Entre os entrevistados, parentes que confessam que chegaram a ignorar Bussunda na rua na sua época de adolescente menos asseado (o apelido veio da contração de "Besserman Sujismundo"), além dos colegas de Casseta e diretores da Globo, como José Bonifácio de Oliveira Sobrinho, o Boni. "Foi o Boni que viu pela primeira vez o carisma do Bussunda, e percebeu que ele daria certo na televisão", revela Fiúza.

O humorista morreu em decorrência de um ataque cardíaco no dia 17 de junho de 2006, quando estava acompanhando o Casseta na Copa do Mundo de futebol na Alemanha. Ele sentiu-se mal após uma partida de futebol, mas recusou-se a ir a um hospital, com medo de perder o jogo do Brasil nos próximos dias.

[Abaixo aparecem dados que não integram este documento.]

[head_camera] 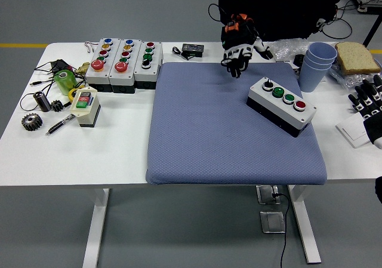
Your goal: Pick up the button,place it on the desk,press the button,press the button
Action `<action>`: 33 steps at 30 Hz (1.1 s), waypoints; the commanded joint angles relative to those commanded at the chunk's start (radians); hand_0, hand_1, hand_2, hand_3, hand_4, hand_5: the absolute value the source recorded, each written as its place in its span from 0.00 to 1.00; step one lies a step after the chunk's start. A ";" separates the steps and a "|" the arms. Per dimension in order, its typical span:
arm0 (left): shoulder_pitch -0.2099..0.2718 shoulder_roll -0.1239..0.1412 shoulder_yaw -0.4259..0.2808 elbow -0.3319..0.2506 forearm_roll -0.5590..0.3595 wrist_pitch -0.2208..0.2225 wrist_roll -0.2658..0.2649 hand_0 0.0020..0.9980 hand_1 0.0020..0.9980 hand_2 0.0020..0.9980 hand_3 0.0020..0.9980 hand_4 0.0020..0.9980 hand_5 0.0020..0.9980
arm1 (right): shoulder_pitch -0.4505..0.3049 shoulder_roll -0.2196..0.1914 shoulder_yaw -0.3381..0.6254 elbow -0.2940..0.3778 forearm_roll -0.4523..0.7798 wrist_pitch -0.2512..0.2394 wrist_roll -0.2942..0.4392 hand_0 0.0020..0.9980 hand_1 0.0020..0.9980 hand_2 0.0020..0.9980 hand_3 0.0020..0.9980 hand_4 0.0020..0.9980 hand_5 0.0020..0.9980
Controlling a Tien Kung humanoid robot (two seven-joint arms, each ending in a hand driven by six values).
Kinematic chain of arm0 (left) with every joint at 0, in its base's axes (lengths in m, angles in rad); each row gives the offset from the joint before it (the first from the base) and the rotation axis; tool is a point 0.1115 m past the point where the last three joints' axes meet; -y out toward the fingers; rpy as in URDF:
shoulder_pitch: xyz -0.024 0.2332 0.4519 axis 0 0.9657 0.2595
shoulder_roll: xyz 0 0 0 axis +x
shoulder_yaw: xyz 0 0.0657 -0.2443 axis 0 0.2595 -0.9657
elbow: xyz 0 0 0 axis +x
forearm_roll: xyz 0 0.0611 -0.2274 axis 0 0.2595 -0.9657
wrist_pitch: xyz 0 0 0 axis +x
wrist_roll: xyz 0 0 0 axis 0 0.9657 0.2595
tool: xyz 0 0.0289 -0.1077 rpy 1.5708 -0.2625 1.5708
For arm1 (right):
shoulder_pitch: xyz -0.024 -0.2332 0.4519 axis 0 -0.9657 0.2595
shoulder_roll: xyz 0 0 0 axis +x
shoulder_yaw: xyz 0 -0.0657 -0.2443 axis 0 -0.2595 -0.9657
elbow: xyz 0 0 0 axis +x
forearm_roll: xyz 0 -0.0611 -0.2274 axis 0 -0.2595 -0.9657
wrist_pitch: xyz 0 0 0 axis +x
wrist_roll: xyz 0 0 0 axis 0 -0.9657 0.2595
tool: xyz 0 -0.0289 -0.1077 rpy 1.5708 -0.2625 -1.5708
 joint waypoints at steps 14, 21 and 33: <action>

"O Bussunda morreu do que ele era. Ele amava futebol e achava que podia esconder o problema. Ao mesmo tempo, ele já estava se cuidando, indo ao médico. Foi quase uma fatalidade", explica o biógrafo.

Ele diz que, ao lado do fanfarrão e bem humorado, o livro também vai mostrar o Bussunda pai de família, reservado. "Ele tinha um lado até melancólico, tanto com a própria aparência quanto com a opinião dos outros sobre ele. Com o tempo e a fama, foi ficando mais reservado, comprou uma casa na serra de Teresópolis, aparecia menos em lugares públicos".

O escritor revela, ao final, Bussunda como um personagem complexo – melancólico como grandes humoristas, mas que também nunca perdia o ar sardônico. "Esse foi o livro mais difícil de todos que eu escrevi – é uma história avassaladora", diz Fiúza, comparado com o resto de sua obra.